— Дребедень, — сказал он тихо, — но это неважно.
— Я выбирал последние парижские новинки, — смущенно сказал мсье Чжо, слегка растерявшийся перед самоуправством Жозефа и полным безразличием к нему со стороны всех. Но Жозеф не спорил. Он завладел патефоном, перенес его на стол в гостиную и сел рядом. Потом выбрал пластинку, поставил ее на диск, покрытый зеленым сукном, и опустил иголку. Зазвучал голос, показавшийся странным, неуместным, чуть ли не бесстыдным среди сдержанного молчания присутствующих.

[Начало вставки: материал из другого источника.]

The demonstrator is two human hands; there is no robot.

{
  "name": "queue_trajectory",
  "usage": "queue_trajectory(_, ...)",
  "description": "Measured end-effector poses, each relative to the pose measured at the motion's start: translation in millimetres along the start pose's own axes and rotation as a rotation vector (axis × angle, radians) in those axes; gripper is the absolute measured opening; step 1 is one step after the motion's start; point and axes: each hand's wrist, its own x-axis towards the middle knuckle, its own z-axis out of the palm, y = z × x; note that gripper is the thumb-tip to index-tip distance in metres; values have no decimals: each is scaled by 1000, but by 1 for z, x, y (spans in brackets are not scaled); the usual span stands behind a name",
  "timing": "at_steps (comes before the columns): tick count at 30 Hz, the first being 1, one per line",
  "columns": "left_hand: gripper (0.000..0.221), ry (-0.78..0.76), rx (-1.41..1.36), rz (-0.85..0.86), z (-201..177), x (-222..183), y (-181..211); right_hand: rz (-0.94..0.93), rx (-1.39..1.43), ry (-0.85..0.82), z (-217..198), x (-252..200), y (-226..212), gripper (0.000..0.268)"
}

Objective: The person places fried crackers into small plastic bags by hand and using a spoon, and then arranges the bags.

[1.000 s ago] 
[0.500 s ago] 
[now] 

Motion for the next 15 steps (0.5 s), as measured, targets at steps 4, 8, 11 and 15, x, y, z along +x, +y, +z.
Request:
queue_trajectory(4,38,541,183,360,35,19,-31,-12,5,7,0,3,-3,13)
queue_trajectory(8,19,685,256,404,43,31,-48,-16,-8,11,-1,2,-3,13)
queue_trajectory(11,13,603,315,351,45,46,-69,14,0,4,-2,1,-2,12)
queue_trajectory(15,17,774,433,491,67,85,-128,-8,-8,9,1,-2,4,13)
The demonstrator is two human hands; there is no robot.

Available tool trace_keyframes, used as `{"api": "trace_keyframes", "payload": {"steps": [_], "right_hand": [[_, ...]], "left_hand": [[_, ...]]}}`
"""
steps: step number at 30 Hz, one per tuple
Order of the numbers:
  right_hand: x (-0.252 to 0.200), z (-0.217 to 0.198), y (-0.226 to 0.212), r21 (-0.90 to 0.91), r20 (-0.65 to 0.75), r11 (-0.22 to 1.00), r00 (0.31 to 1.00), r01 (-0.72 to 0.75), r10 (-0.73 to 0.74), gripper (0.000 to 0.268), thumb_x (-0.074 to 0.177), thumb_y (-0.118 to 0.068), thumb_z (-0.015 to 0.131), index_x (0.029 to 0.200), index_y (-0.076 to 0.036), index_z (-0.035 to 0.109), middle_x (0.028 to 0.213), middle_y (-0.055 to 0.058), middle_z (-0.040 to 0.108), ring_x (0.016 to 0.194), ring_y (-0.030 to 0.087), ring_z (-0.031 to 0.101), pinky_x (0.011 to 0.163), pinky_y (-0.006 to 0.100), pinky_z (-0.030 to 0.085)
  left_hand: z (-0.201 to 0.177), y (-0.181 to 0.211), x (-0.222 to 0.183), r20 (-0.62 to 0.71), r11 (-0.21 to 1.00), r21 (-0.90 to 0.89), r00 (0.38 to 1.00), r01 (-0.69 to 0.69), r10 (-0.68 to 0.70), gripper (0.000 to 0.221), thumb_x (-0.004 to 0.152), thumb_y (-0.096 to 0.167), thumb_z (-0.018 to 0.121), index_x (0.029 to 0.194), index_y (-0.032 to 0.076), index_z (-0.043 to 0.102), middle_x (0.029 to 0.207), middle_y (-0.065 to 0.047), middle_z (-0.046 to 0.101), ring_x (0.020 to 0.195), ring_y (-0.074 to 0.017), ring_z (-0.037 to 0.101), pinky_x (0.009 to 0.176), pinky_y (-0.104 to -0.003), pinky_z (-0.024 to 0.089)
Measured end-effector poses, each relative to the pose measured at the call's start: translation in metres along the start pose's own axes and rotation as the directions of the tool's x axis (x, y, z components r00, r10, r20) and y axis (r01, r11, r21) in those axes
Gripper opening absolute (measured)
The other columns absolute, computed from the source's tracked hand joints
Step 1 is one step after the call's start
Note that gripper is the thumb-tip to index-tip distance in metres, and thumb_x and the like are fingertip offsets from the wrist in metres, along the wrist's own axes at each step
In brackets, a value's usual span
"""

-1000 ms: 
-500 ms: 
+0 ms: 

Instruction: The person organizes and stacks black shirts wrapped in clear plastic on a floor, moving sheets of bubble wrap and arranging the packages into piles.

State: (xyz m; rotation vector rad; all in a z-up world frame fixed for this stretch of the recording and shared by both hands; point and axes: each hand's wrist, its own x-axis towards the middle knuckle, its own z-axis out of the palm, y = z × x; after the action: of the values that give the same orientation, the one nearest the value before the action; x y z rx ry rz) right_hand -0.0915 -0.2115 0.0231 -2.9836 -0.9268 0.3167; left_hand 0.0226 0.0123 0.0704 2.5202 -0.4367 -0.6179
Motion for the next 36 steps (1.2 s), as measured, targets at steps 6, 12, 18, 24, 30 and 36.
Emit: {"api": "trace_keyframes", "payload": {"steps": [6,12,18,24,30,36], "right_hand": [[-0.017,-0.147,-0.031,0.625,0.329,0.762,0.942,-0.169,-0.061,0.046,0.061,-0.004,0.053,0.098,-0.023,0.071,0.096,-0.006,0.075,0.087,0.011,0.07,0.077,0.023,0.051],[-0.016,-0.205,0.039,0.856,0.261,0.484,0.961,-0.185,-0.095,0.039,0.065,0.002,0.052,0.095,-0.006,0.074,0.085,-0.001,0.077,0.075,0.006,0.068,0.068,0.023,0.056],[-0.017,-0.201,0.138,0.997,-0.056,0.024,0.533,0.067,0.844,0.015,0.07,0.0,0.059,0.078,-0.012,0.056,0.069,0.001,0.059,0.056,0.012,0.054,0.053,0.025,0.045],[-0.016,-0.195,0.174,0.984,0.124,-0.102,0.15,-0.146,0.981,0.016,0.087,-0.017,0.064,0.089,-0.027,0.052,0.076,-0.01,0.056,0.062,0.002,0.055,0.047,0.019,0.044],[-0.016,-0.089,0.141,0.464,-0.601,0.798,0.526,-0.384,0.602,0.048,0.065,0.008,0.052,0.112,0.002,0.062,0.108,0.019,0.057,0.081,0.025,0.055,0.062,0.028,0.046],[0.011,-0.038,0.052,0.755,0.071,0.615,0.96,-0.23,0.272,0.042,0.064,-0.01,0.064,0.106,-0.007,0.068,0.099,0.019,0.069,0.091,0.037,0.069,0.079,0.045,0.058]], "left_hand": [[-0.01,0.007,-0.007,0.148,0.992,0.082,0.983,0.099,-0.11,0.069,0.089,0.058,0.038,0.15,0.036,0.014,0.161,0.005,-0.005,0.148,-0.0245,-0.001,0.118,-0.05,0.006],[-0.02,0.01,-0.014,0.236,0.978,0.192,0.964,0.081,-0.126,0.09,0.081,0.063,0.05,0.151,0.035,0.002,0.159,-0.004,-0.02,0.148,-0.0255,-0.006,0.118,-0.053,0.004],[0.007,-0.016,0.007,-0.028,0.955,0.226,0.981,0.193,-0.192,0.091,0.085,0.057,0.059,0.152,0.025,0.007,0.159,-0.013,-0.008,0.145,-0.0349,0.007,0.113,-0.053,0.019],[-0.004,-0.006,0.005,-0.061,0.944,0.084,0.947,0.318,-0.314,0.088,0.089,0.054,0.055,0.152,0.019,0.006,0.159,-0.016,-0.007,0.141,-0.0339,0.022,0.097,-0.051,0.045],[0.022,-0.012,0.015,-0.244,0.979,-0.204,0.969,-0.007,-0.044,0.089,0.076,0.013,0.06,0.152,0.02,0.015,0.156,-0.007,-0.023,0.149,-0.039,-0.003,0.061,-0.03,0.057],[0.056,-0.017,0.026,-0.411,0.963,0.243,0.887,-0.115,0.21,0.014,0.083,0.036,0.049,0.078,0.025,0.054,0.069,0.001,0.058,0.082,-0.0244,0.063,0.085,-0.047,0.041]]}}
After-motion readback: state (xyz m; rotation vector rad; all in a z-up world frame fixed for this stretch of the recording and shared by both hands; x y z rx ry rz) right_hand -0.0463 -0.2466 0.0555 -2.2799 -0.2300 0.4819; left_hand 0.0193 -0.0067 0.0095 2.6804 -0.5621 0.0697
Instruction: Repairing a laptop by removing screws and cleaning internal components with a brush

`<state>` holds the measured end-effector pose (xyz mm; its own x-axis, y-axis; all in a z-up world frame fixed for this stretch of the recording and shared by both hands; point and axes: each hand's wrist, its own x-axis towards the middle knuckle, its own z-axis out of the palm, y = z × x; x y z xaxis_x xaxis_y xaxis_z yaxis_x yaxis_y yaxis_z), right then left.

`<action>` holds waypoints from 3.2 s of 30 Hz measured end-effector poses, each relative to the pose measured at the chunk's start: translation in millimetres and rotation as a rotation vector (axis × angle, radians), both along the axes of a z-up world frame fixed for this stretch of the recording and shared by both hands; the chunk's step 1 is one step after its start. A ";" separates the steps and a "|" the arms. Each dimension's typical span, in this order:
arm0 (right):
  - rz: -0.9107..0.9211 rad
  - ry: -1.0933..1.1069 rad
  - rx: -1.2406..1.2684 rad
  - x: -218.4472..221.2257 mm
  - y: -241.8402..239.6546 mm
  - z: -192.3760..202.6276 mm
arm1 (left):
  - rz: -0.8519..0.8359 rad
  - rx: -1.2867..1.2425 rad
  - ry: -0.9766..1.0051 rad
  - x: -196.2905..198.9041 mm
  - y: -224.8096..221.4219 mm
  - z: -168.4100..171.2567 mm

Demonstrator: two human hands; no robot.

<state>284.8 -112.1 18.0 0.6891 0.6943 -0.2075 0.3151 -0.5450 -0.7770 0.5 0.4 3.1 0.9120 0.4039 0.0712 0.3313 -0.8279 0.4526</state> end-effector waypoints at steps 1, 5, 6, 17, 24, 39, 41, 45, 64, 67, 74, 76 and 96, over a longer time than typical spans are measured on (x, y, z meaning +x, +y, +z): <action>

В тот вечер в Сингапуре, В час нежных грез, В темнеющей лазури, Меж пальм и роз…К концу пластинки лед сломался. Жозеф веселился. Сюзанна тоже. И даже мать. «Красиво!» — сказала она. Мсье Чжо распирало от желания пожать заслуженные лавры. Он переходил от одного к другому в надежде, что его признают наконец благодетелем семьи. Но тщетно. Ни для кого вокруг не существовало ни малейшей связи между патефоном и тем, кто его подарил. После «Вечера в Сингапуре» Жозеф прокрутил все новые пластинки по очереди, но равнодушно, по той простой причине, что он не понимал по-английски. Впрочем, в тот вечер невозможно было угадать, хочет ли он слушать музыку или только крутить патефон и любоваться его идеальным механическим устройством.
Мсье Чжо в конце концов ушел. После его ухода мать спросила у Сюзанны, знает ли она, сколько стоит такой патефон. Но Сюзанна забыла спросить у мсье Чжо. Мать была слегка разочарована и машинально попросила Жозефа выключить музыку. Но в тот вечер это было все равно что попросить его перестать дышать. Мать не стала настаивать и отправилась к себе. Когда она вышла, Жозеф сказал: «Сейчас поставим „Рамону“». Он пошел за старыми пластинками, самой драгоценной из которых была «Рамона».
Рамона, сон волшебный снился мне, Что мы идем вдвоем по сказочной стране, Вдали от чуждых глаз, От зависти людской, И нет счастливей нас Влюбленных под луной.Ни Жозеф, ни Сюзанна никогда не пели «Рамону» со словами. Они лишь напевали мотив. Для них это было самое прекрасное, что они когда-либо слышали, самое красноречивое. Мелодия лилась сладостная, как мед. Мсье Чжо утверждал, что «Рамону» в Париже не поют уже много лет, но им это было безразлично. Когда Жозеф заводил ее, все становилось для них более ясным, более подлинным, мать, которая не любила эту пластинку, казалась более старой, и их молодость начинала биться у них в висках, как запертая в клетке птица. Иногда, если мать не очень ругалась и они могли идти назад с купания не спеша, Жозеф насвистывал «Рамону». Когда придет час и они уедут, думала Сюзанна, они будут насвистывать именно этот мотив. Это был гимн будущему, отъездам, концу томления. Они ждали встречи с этим мотивом, рожденным в дурмане городов, для которых он был создан и где его пели, городов фантастических, небывалых, полных любви. Он рождал у Жозефа мечту о городской женщине, настолько не похожей на женщин с равнины, что ее даже трудно было себе вообразить. В Раме, у папаши Барта, тоже имелась среди пластинок «Рамона», и не такая заезженная, как у Жозефа. Именно после того, как Агости танцевал с ней под эту пластинку, он вдруг увлек ее в порт. Он сказал ей, что она красивая, и поцеловал ее. «Сам не знаю почему, но мне вдруг захотелось поцеловать тебя», — сказал он. Они вместе вернулись в бунгало. Жозеф посмотрел на Сюзанну как-то странно, а потом улыбнулся ей с грустью и пониманием. С тех пор младший Агости наверняка все забыл, и Сюзанна больше об этом почти не вспоминала, однако это было связано для нее с музыкой «Рамоны». И каждый раз, когда она звучала, воспоминание о поцелуе Жана Агости витало в воздухе.